Big Data Science and Technology, Division of Environmental Science, Faculty of Advanced Science and Technology, Kumamoto University, 2-39-1 Kurokami, Chuo-ku, Kumamoto 860-8555, Japan.
Artif Intell Med. 2016 Sep;72:56-71. doi: 10.1016/j.artmed.2016.08.002. Epub 2016 Aug 19.
For efficient and sophisticated analysis of complex event patterns that appear in streams of big data from health care information systems and support for decision-making, a triaxial hierarchical model is proposed in this paper.
Our triaxial hierarchical model is developed by focusing on hierarchies among nested event pattern queries with an event concept hierarchy, thereby allowing us to identify the relationships among the expressions and sub-expressions of the queries extensively. We devise a cost-based heuristic by means of the triaxial hierarchical model to find an optimised query execution plan in terms of the costs of both the operators and the communications between them. According to the triaxial hierarchical model, we can also calculate how to reuse the results of the common sub-expressions in multiple queries. By integrating the optimised query execution plan with the reuse schemes, a multi-query optimisation strategy is developed to accomplish efficient processing of multiple nested event pattern queries.
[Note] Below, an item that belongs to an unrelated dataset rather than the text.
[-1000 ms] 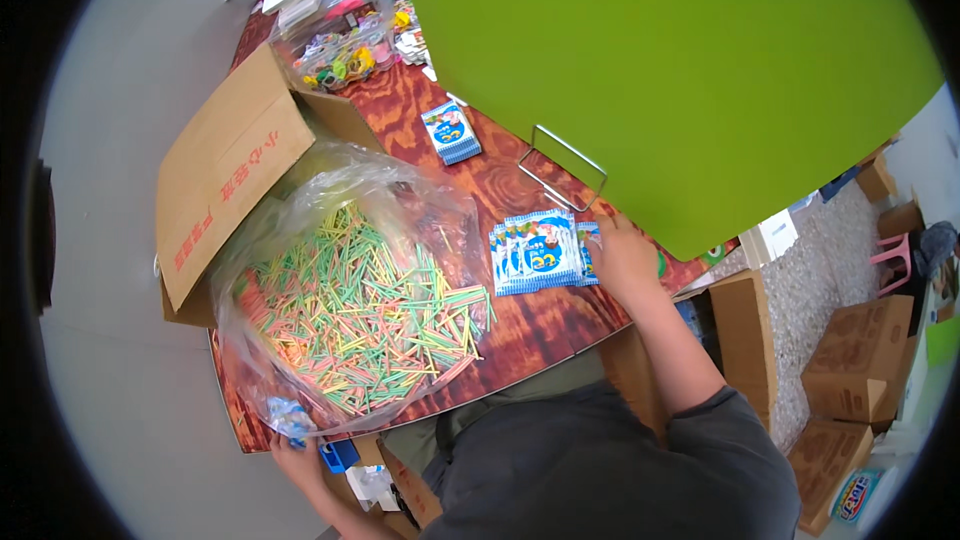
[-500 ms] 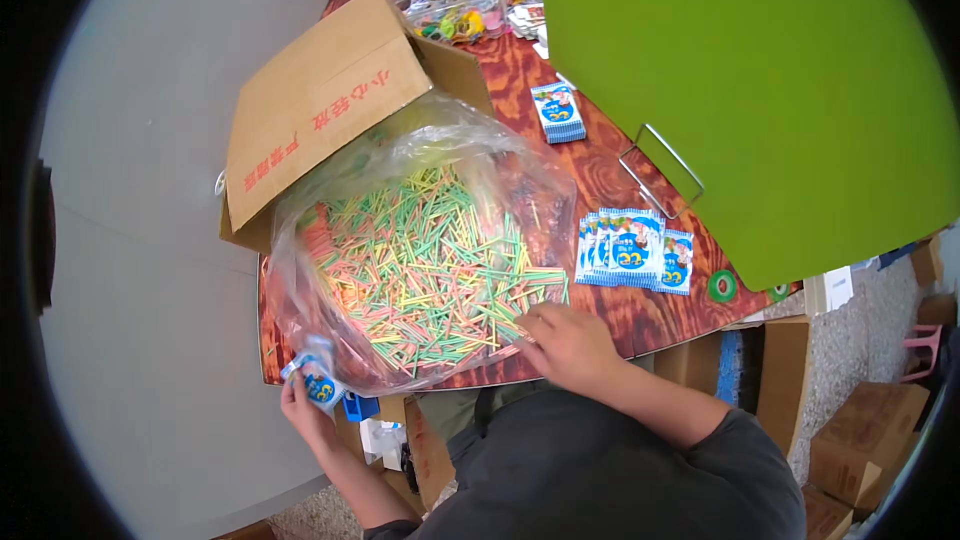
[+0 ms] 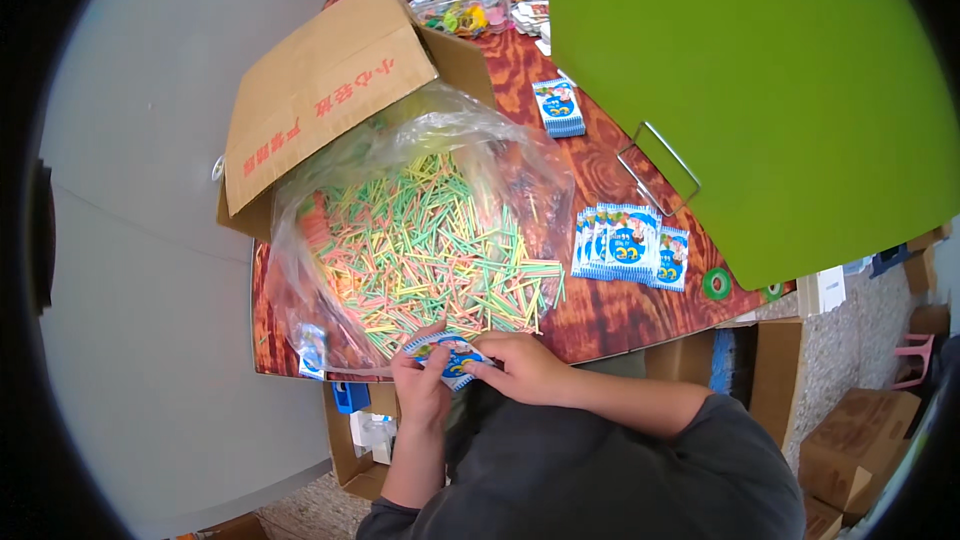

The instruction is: Counting and sorting small individually packaged plastic toy parts from a large bag into groups.

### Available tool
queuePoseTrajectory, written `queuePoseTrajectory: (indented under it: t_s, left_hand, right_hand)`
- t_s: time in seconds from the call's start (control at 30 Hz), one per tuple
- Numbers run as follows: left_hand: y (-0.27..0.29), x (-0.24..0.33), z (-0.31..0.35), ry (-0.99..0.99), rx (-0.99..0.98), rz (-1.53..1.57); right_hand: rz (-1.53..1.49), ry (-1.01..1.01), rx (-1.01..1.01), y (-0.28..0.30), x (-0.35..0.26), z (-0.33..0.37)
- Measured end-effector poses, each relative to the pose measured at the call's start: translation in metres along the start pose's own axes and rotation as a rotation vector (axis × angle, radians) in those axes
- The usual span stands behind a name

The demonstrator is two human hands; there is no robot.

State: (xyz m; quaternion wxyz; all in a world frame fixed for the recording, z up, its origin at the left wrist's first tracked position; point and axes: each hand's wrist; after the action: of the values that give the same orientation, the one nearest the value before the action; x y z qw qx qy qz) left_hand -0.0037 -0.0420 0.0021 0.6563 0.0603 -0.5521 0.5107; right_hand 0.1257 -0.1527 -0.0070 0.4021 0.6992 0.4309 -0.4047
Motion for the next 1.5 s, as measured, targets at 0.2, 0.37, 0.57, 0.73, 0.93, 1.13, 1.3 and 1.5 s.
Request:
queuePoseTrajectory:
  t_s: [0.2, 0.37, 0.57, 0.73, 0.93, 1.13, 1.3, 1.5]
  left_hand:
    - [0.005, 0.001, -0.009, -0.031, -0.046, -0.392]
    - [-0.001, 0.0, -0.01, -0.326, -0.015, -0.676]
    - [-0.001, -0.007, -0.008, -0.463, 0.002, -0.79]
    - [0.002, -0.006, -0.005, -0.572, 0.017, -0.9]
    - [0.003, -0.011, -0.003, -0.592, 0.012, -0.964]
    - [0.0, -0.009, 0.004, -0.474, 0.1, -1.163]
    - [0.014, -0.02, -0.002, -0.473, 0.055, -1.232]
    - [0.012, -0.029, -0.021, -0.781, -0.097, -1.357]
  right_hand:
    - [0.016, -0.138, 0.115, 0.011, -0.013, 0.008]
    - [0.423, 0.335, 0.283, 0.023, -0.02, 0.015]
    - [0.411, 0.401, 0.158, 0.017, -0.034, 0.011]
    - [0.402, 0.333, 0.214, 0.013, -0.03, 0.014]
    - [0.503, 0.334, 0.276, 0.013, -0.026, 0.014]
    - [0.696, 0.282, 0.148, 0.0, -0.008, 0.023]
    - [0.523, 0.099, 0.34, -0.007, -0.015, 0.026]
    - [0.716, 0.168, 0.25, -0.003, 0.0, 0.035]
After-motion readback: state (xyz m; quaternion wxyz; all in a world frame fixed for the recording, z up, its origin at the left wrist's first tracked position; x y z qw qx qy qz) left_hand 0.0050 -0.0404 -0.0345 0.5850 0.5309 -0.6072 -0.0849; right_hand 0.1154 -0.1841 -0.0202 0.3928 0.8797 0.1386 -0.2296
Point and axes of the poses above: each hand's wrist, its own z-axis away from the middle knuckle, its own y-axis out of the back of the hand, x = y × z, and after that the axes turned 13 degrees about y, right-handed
We present empirical studies in which the performance of multi-query optimisation strategy was examined under various stream input rates and workloads. Specifically, the workloads of pattern queries can be used for supporting monitoring patients' conditions. On the other hand, experiments with varying input rates of streams can correspond to changes of the numbers of patients that a system should manage, whereas burst input rates can correspond to changes of rushes of patients to be taken care of. The experimental results have shown that, in Workload 1, our proposal can improve about 4 and 2 times throughput comparing with the relative works, respectively; in Workload 2, our proposal can improve about 3 and 2 times throughput comparing with the relative works, respectively; in Workload 3, our proposal can improve about 6 times throughput comparing with the relative work.
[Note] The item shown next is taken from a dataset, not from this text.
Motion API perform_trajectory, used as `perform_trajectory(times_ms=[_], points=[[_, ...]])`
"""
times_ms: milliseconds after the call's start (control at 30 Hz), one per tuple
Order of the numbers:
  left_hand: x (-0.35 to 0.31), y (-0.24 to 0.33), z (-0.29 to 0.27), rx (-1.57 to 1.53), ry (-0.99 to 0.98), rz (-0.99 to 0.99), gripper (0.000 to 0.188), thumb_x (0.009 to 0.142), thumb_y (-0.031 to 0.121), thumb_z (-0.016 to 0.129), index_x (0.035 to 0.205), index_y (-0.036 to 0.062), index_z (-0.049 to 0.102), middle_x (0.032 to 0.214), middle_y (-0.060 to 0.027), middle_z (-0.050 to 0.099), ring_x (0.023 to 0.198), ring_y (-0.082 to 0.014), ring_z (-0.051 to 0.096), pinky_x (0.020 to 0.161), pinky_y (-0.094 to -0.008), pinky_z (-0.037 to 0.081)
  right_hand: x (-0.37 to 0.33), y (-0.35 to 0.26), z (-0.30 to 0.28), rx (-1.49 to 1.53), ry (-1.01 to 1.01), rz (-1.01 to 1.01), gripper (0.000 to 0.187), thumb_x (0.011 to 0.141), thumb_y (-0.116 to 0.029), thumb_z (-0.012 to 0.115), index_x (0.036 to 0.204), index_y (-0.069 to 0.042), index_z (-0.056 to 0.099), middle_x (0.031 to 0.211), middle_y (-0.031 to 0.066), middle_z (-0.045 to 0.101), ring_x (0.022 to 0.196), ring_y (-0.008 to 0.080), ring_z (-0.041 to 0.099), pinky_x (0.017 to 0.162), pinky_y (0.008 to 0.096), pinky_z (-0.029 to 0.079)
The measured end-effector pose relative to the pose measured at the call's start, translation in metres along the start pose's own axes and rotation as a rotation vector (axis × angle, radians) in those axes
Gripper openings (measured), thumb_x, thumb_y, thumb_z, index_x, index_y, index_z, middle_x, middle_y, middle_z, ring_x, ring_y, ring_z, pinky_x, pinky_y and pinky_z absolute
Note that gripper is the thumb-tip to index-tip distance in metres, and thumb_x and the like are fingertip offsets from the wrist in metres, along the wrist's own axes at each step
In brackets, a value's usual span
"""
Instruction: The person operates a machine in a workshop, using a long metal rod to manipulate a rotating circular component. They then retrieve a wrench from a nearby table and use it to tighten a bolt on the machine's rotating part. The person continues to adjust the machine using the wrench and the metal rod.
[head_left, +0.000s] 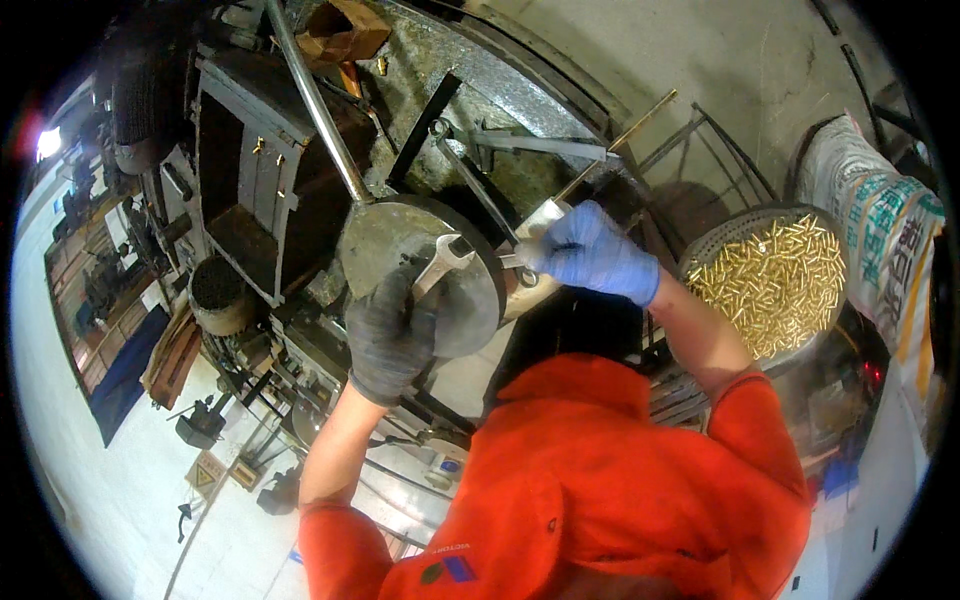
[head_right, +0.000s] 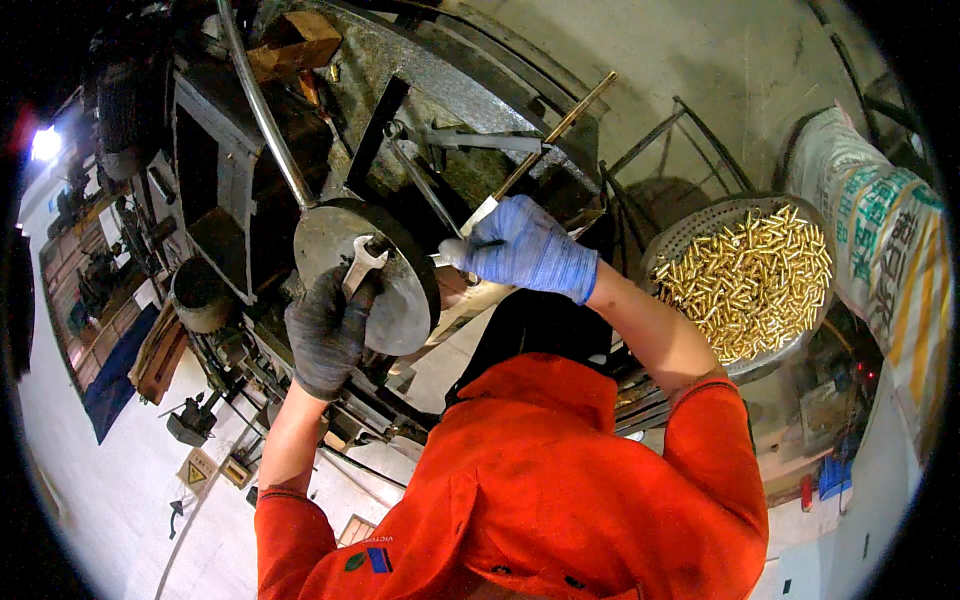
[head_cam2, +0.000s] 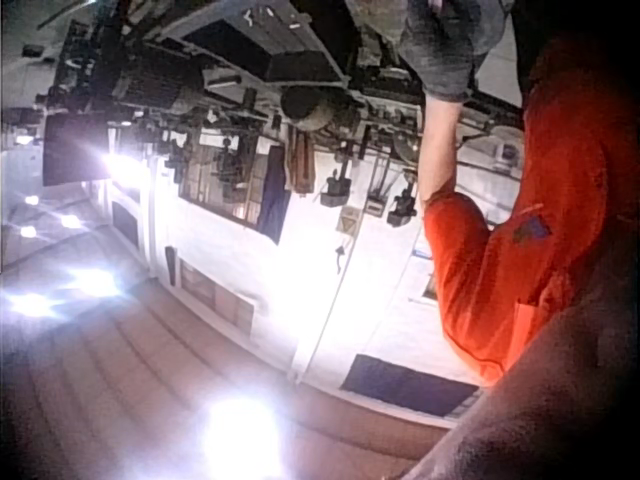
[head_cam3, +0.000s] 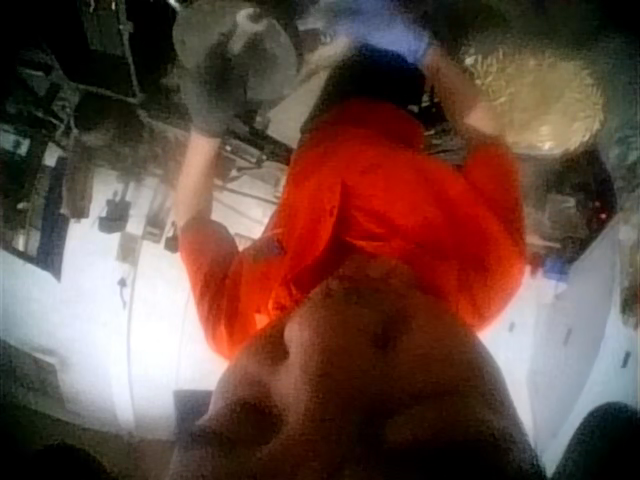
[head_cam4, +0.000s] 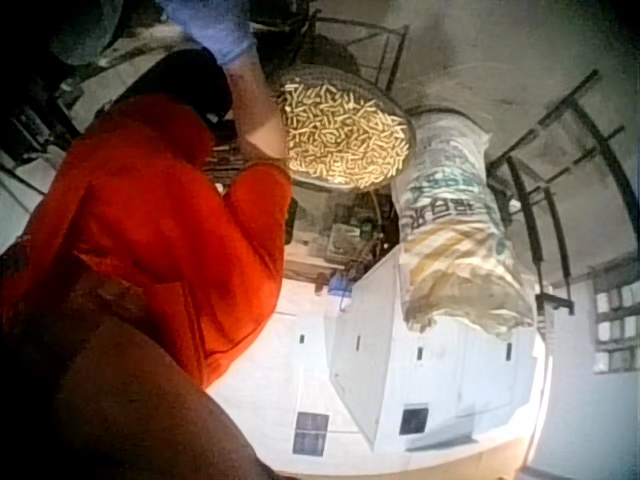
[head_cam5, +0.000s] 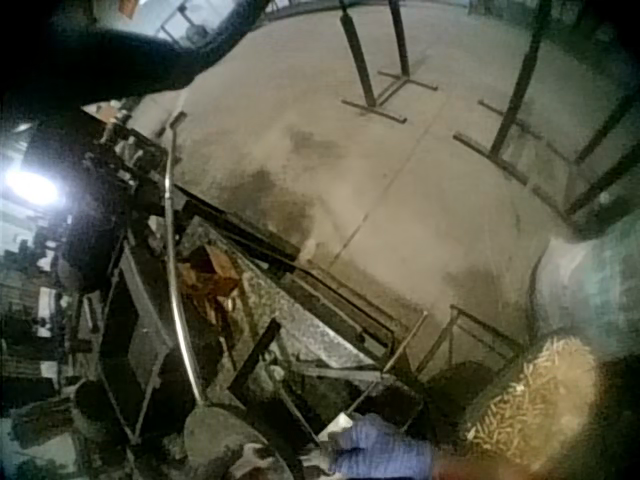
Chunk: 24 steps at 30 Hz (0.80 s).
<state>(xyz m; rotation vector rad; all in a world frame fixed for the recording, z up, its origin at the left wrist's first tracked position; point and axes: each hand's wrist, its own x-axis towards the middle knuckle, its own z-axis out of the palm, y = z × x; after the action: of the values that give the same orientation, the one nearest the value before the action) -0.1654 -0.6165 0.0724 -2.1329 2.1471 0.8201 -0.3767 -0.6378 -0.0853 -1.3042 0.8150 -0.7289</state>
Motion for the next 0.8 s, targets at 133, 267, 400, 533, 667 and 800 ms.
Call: perform_trajectory(times_ms=[133,267,400,533,667,800], points=[[0.003,0.009,-0.005,0.009,-0.006,-0.043,0.02,0.078,0.014,0.067,0.094,0.0019,0.063,0.072,-0.019,0.062,0.062,-0.0284,0.064,0.056,-0.0322,0.047,0.013,-0.014,-0.003,0.107,-0.196,0.191,0.052,0.083,-0.042,0.06,0.054,0.001,0.056,0.044,0.0144,0.041,0.04,0.0242,0.037,0.044,0.0349,0.034],[0.001,0.001,-0.002,-0.021,-0.01,-0.051,0.02,0.078,0.014,0.067,0.093,0.0014,0.063,0.071,-0.0186,0.062,0.061,-0.0277,0.063,0.056,-0.0326,0.047,0.02,-0.019,-0.013,0.019,-0.238,0.223,0.052,0.082,-0.043,0.062,0.055,0.001,0.057,0.045,0.0158,0.04,0.039,0.0234,0.038,0.043,0.0353,0.035],[0.002,-0.001,0.002,-0.112,0.027,-0.033,0.021,0.078,0.014,0.067,0.095,0.0012,0.063,0.068,-0.0176,0.061,0.057,-0.0254,0.06,0.054,-0.032,0.045,0.024,-0.015,-0.014,0.151,-0.247,0.27,0.052,0.08,-0.044,0.063,0.055,0.001,0.058,0.044,0.0143,0.045,0.039,0.0196,0.039,0.043,0.0348,0.036],[0.005,0.008,-0.006,-0.097,-0.041,-0.09,0.022,0.078,0.014,0.067,0.096,0.0013,0.064,0.069,-0.0165,0.062,0.055,-0.0227,0.058,0.054,-0.0302,0.045,0.031,-0.02,-0.023,0.176,-0.34,0.323,0.051,0.08,-0.044,0.064,0.055,0.0,0.059,0.043,0.0112,0.047,0.039,0.0166,0.039,0.043,0.034,0.036],[0.004,0.004,-0.002,-0.081,0.007,-0.076,0.021,0.079,0.015,0.066,0.095,0.0013,0.064,0.066,-0.0154,0.061,0.053,-0.02,0.056,0.053,-0.0294,0.043,0.029,-0.018,-0.031,-0.039,-0.332,0.314,0.053,0.082,-0.047,0.06,0.056,0.0,0.06,0.046,0.0156,0.046,0.039,0.0214,0.04,0.045,0.0348,0.037],[0.004,0.005,-0.003,-0.111,-0.016,-0.12,0.022,0.079,0.016,0.066,0.096,0.0015,0.064,0.065,-0.015,0.06,0.052,-0.0179,0.054,0.052,-0.0294,0.043,0.026,-0.019,-0.016,-0.025,-0.306,0.172,0.053,0.082,-0.048,0.057,0.058,-0.002,0.062,0.047,0.017,0.047,0.042,0.0297,0.043,0.047,0.0373,0.038]])
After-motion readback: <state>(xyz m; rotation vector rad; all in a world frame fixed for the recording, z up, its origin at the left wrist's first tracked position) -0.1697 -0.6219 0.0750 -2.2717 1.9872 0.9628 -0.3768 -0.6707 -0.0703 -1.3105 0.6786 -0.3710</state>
The experimental results demonstrated that our proposal was able to process complex queries efficiently which can support health information systems and further decision-making.
为了对医疗信息系统大数据流中出现的复杂事件模式进行高效、精细的分析,并支持决策制定,本文提出了一种三轴层次模型。
我们的三轴层次模型是通过关注具有事件概念层次结构的嵌套事件模式查询之间的层次关系来开发的,从而使我们能够广泛地识别查询的表达式和子表达式之间的关系。我们借助三轴层次模型设计了一种基于成本的启发式方法,以根据运算符及其之间通信的成本找到优化的查询执行计划。根据三轴层次模型,我们还可以计算如何在多个查询中重用公共子表达式的结果。通过将优化的查询执行计划与重用方案相结合,开发了一种多查询优化策略,以实现对多个嵌套事件模式查询的高效处理。
我们进行了实证研究,在各种流输入速率和工作负载下检验了多查询优化策略的性能。具体而言,模式查询的工作负载可用于支持监测患者状况。另一方面,流输入速率变化的实验可对应于系统应管理的患者数量的变化,而突发输入速率可对应于需要照顾的患者激增的变化。实验结果表明,在工作负载1中,与相关工作相比,我们的方案分别可将吞吐量提高约4倍和2倍;在工作负载2中,与相关工作相比,我们的方案分别可将吞吐量提高约3倍和2倍;在工作负载3中,与相关工作相比,我们的方案可将吞吐量提高约6倍。
实验结果表明,我们的方案能够高效处理复杂查询,可支持健康信息系统及进一步的决策制定。